Thanksgiving: Gratitude is Good for Your Health and Reducing Stress

Thanksgiving: Gratitude is Good for Your Health and Reducing Stress


Gratitude and giving thanks always is a recurring theme throughout the Bible, and medical science also lists a number of things thankfulness reduces such as stress, anxiety, depression, inflammation and more.

Science proves thankfulness affects the body

In a recent interview, a social worker from the community health network listed a number of issues being thankful can improve, while explaining the science behind it.

“It activates a part of our nervous system called the Vagus nerve,” Jennie Voelker told WishTV in Indianapolis. “This nerve helps us to move from the stress response, that fight or flight, to the calming and balanced response.”

“We’re activating that nerve while we share or experience gratitude,” Voelker added.

Psychiatric studies show “thankful thoughts” affect body in numerous ways

“Do not be anxious about anything, but in everything by prayer and supplication with thanksgiving let your requests be made known to God.”

– Philippians 4:6

The Bible teaches us that being thankful reduces anxiety.

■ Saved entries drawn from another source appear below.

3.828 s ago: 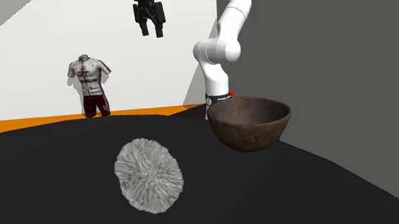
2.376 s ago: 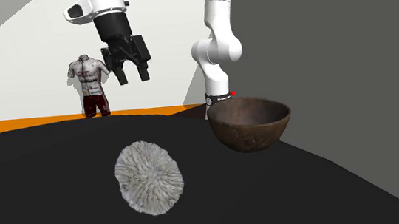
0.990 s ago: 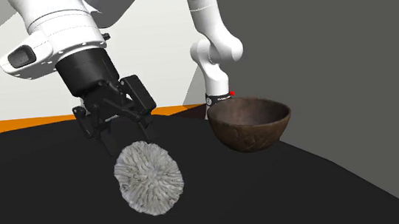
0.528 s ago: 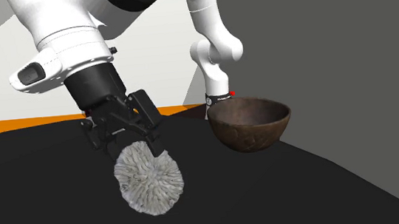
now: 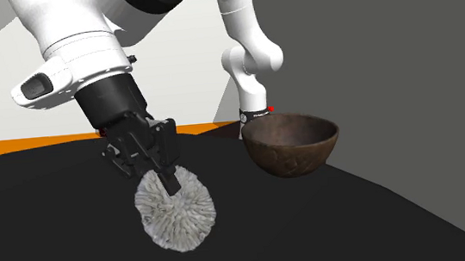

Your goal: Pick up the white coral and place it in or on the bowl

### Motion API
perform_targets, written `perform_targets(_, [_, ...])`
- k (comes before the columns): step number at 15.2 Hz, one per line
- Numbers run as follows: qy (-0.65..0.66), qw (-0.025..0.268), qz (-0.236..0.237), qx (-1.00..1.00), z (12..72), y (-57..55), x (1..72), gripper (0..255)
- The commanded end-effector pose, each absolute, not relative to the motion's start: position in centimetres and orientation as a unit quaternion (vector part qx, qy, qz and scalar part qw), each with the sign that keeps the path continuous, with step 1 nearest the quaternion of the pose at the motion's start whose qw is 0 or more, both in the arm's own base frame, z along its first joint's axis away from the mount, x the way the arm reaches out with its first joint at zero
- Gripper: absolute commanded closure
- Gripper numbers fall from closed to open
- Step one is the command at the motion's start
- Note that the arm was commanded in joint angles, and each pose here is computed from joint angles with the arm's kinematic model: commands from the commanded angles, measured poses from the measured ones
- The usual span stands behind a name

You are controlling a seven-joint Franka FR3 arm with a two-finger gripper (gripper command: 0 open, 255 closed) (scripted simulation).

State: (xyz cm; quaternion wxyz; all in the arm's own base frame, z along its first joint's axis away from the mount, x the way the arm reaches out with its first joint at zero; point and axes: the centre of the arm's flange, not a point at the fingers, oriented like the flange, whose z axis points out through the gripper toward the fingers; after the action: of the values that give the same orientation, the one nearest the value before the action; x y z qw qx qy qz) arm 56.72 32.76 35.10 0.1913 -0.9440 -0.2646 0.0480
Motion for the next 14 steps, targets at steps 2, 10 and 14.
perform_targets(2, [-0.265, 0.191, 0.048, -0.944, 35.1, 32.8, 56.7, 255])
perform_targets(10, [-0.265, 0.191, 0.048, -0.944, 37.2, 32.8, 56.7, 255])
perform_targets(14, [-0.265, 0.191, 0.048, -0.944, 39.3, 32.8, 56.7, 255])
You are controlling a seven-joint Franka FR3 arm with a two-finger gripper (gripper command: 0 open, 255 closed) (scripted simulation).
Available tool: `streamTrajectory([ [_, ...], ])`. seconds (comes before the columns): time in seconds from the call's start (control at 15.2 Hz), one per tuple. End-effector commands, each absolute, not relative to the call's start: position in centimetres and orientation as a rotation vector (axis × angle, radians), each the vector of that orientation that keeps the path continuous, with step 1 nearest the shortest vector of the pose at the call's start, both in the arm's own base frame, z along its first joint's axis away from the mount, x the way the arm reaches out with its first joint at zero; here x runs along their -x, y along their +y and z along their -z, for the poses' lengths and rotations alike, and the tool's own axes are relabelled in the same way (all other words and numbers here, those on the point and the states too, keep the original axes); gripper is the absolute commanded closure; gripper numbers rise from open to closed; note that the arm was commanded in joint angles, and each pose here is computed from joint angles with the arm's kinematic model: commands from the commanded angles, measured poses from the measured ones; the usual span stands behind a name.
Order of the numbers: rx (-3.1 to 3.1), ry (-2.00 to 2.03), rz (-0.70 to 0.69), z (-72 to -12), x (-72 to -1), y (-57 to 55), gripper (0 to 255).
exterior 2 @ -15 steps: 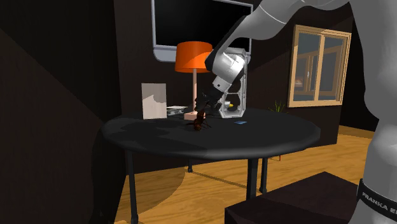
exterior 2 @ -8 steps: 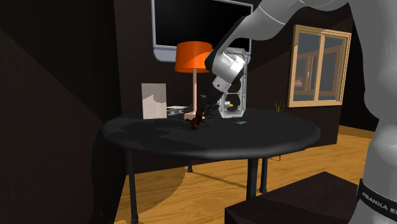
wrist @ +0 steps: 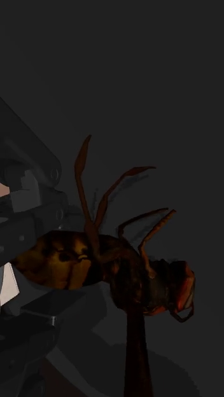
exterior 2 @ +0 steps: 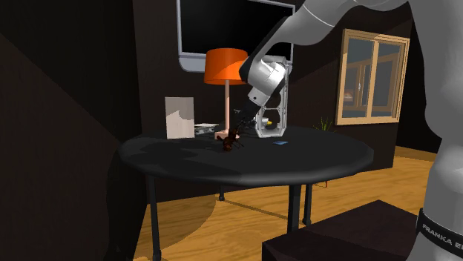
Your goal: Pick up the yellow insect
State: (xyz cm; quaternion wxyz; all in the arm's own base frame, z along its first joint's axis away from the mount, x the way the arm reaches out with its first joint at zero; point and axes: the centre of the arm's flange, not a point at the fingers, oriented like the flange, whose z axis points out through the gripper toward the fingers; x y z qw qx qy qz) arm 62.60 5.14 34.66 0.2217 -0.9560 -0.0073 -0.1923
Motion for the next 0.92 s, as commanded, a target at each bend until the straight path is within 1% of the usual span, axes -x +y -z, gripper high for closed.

Science has reached the same conclusion. Here’s why…

The Vagus nerve is the main contributor of the parasympathetic nervous system. It’s also part of our gut-brain axis. It’s responsible for the regulation of internal organ functions, such as digestion, heart rate, and respiratory rate, as well as vasomotor activity, and certain reflex actions, such as coughing, sneezing, swallowing, and vomiting. Stimulation of the vagus nerve can help with depression and posttraumatic stress disorder (PTSD), the immune system, playing an important role in inflammation. Further, the vagus nerve has been proven to represent an important link between nutritional, psychiatric, neurological and inflammatory diseases.

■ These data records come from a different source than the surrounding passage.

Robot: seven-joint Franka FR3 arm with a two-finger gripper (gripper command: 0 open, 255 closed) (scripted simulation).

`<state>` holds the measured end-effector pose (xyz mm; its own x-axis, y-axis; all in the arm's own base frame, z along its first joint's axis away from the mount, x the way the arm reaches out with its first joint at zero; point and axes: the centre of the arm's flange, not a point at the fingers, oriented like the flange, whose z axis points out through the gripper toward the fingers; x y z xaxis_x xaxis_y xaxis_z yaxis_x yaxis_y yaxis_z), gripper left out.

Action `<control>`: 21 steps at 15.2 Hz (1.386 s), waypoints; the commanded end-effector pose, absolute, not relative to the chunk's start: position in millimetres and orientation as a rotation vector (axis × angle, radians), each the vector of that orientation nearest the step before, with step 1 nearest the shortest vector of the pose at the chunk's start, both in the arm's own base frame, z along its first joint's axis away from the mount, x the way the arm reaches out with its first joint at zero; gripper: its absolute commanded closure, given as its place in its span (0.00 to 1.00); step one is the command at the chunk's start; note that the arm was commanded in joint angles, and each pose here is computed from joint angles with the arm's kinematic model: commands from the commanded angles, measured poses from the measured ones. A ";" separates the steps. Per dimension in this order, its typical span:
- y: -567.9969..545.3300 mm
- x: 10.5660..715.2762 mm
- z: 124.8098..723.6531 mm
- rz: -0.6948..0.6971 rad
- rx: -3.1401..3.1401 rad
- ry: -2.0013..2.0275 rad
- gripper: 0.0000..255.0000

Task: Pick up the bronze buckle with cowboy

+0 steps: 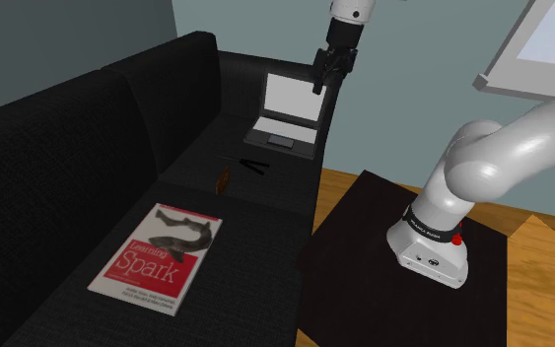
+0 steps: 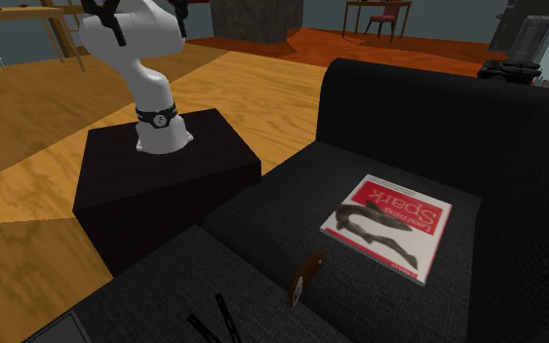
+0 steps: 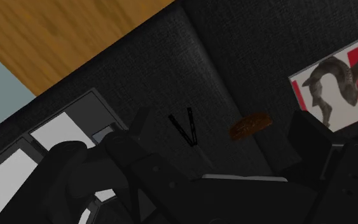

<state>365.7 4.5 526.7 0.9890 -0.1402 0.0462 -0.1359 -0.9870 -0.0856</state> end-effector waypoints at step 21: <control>76.6 557.5 314.7 -0.051 -3.085 -0.009 0.00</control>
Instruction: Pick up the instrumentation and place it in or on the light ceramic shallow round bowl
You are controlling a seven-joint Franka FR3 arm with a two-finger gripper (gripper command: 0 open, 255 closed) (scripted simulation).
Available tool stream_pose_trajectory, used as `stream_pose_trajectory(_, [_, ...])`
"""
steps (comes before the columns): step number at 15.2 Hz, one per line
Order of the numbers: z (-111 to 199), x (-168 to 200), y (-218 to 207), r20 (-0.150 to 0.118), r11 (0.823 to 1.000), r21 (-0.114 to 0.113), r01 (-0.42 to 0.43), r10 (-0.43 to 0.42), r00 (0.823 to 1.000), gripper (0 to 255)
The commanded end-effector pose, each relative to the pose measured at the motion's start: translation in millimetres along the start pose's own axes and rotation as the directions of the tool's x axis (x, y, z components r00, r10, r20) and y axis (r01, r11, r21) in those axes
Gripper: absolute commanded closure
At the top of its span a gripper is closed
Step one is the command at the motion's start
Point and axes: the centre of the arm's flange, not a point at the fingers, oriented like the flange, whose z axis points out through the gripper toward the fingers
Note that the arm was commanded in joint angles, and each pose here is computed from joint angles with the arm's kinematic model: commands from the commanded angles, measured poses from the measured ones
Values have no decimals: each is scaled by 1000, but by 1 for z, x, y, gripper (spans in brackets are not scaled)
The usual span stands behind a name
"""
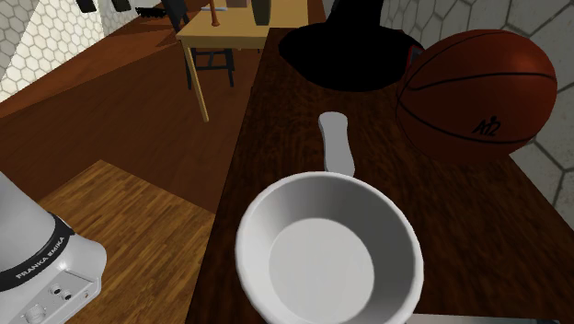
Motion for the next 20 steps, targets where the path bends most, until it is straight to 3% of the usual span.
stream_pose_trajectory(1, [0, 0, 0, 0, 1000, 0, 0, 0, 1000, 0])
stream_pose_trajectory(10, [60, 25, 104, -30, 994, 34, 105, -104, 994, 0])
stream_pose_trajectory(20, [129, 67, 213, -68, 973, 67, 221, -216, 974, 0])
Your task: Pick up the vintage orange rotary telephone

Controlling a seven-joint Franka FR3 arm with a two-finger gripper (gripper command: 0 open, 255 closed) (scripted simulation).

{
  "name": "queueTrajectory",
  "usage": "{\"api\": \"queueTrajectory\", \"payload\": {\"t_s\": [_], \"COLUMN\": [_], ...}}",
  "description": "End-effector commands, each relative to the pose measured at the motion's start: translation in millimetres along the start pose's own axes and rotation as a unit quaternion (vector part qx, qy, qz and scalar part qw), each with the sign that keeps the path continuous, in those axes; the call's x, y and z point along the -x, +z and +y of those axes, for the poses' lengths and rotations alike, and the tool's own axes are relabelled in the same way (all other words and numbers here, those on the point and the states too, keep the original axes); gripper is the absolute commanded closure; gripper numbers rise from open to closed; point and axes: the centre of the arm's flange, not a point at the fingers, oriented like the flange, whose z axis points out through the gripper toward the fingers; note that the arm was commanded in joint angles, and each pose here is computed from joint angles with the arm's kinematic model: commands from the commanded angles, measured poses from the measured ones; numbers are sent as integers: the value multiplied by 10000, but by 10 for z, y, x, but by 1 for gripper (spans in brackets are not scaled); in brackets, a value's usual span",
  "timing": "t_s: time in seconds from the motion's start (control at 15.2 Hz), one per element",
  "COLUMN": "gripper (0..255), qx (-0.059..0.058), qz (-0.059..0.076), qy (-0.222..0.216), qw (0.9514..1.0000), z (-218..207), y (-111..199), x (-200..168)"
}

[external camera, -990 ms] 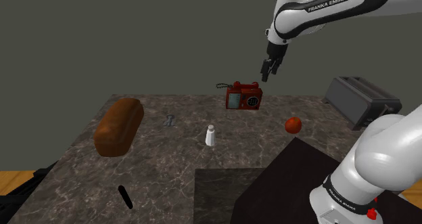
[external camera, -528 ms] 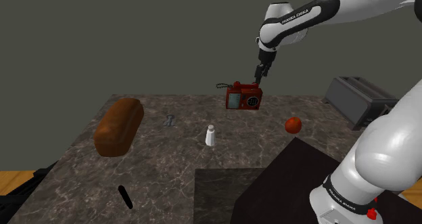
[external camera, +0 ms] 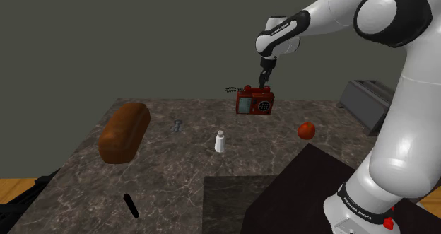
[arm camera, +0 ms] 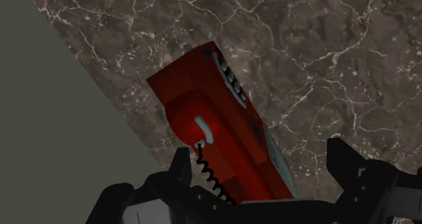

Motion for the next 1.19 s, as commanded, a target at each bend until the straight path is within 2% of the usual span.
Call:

Vagus nerve stimulation treatments and meditation techniques have been shown to be beneficial, the journal Frontiers in Psychiatry reports. Researchers say there is clinical evidence for the efficacy of mindfulness-based stress reduction in the treatment of PTSD.

Thankfulness and gratitude a running theme in the Bible

“Give thanks in all circumstances; for this is the will of God in Christ Jesus for you.”

–1 Thessalonians 5:18

In both the Old and New Testament, advice on being grateful and thankful in all circumstances is a continual, recurring theme.

The apostle Paul, who wrote 13 books of the New Testament, nearly half, also offered more passages on thankfulness and gratitude than any other author in the Bible. What’s most astonishing is that Paul’s life was one of unrelenting suffering. Yet, he is repeatedly thankful amid both good and bad conditions, no matter what came his way.

Why should we be thankful for both good and bad?

All the bad we suffer only makes us stronger. The apostle Paul taught that no matter what sufferings we face – they pale in comparison to the sufferings Christ endured to redeem humankind from sin, and prove that life after death exists. The fact that Christ rose after death – defeating death – means that we shall, too. Life does not end with this life here on earth. It is eternal.

A greater glory, free from suffering, awaits those who turn away from sin and put their faith in God. They shall have victory over death, receiving the gift of eternal life.

Paul writes:

“But thanks be to God, who gives us the victory through our Lord Jesus Christ.”